» **Task to complete**: Exact copy, no pictures: repeat the data that follows.
Start of Block
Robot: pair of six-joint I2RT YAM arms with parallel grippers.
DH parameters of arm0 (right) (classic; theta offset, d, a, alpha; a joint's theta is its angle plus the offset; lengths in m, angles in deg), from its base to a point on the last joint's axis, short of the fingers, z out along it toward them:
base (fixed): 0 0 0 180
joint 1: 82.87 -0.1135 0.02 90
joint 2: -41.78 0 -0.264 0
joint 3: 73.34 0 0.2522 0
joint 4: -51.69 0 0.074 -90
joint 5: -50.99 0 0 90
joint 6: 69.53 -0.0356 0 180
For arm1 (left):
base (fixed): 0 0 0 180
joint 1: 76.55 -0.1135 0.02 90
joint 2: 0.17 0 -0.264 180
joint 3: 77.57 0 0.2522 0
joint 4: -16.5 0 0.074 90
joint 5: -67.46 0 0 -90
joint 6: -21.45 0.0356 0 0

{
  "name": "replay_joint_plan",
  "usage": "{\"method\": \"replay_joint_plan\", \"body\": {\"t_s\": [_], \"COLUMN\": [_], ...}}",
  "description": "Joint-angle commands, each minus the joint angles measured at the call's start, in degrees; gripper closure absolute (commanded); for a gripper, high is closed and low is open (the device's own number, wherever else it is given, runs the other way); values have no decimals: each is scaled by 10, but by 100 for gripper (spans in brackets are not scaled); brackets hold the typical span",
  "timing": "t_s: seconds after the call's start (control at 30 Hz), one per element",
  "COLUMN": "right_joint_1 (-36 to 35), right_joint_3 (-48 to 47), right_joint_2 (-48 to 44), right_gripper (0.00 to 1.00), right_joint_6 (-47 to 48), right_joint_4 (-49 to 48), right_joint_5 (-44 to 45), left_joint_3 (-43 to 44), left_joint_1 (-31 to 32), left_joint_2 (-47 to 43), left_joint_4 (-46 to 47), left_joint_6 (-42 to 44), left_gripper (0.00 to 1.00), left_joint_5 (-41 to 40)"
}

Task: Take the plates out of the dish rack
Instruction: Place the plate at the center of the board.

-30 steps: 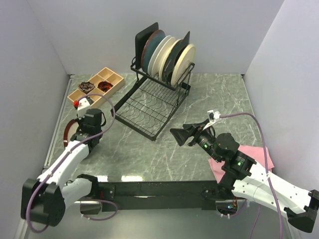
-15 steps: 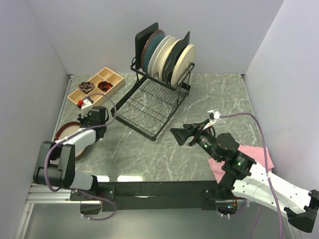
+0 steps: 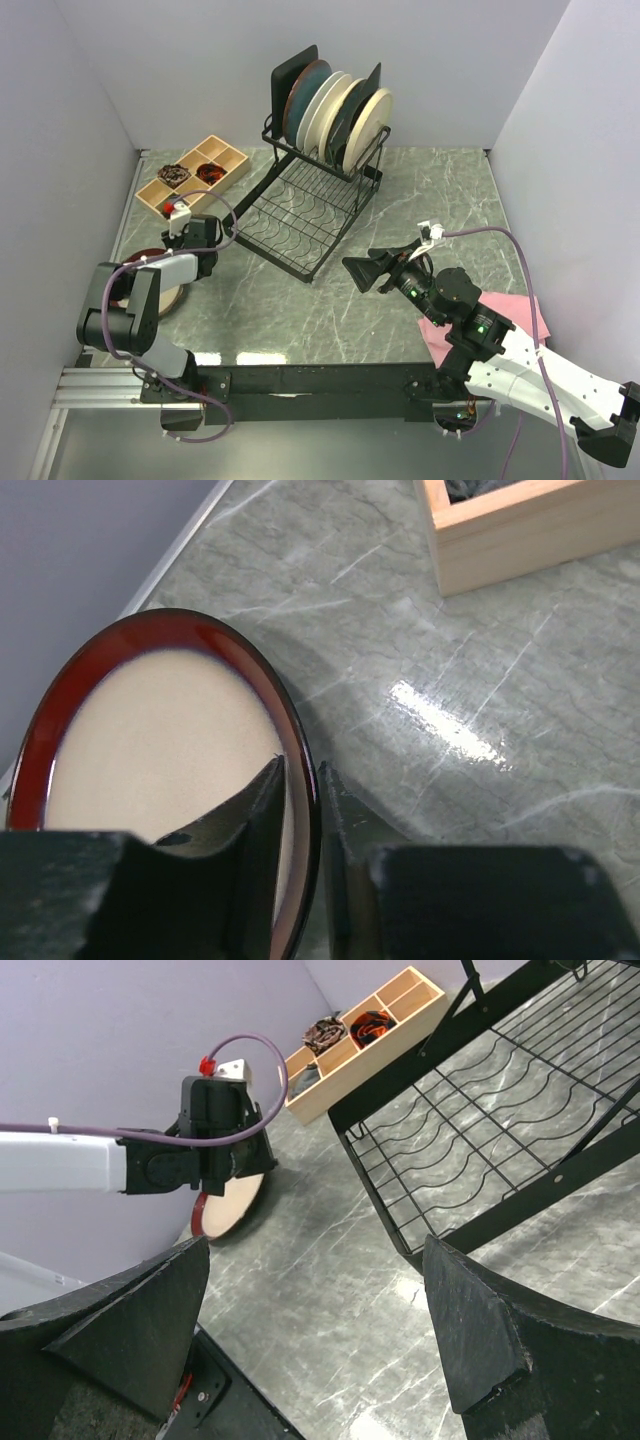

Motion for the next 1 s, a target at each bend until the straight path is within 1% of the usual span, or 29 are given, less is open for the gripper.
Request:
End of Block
» **Task output**:
Robot: pair of six-joint I2RT YAM arms with parallel grippers.
DH parameters of arm0 (right) (classic; theta offset, d, a, alpha; a joint's theta is its angle plus the offset; lengths in m, angles in deg), from its base to a point on the last joint's axis, short of the fingers, z out along it toward them:
base (fixed): 0 0 0 180
joint 1: 82.87 -0.1135 0.02 90
joint 2: -41.78 0 -0.264 0
joint 3: 73.34 0 0.2522 0
joint 4: -51.69 0 0.074 -90
joint 5: -50.99 0 0 90
joint 6: 69.53 -0.0356 0 180
For arm1 (left):
base (fixed): 0 0 0 180
joint 1: 76.55 -0.1135 0.02 90
joint 2: 0.17 0 -0.264 180
joint 3: 77.57 0 0.2522 0
joint 4: -16.5 0 0.074 90
joint 5: -67.46 0 0 -90
joint 6: -21.45 0.0356 0 0

{
  "name": "replay_joint_plan",
  "usage": "{\"method\": \"replay_joint_plan\", \"body\": {\"t_s\": [_], \"COLUMN\": [_], ...}}",
  "description": "Joint-angle commands, each minus the joint angles measured at the call's start, in degrees; gripper closure absolute (commanded); for a gripper, high is closed and low is open (the device's own number, wherever else it is given, runs the other way); values have no decimals: each is scaled by 10, but by 100 for gripper (spans in brackets are not scaled); brackets hold the typical span",
  "timing": "t_s: seconds after the call's start (control at 30 Hz), one per element",
  "COLUMN": "right_joint_1 (-36 to 35), right_joint_3 (-48 to 47), right_joint_2 (-48 to 44), right_gripper (0.00 to 1.00), right_joint_6 (-47 to 48), right_joint_4 (-49 to 48), right_joint_5 (-44 to 45), left_joint_3 (-43 to 44), left_joint_1 (-31 to 32), left_joint_2 (-47 to 43), left_joint_4 (-46 to 47), left_joint_6 (-42 to 44), left_gripper (0.00 to 1.00), left_joint_5 (-41 to 40)"
}

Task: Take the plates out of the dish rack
Instruction: Place the plate at the center of the board.

-30 steps: 
-15 steps: 
+0 steps: 

Motion for the next 1 s, a target at each bend until the straight path is within 1% of the usual span, or 29 are given, less is open for the gripper.
Request:

This is the complete answer to the exercise.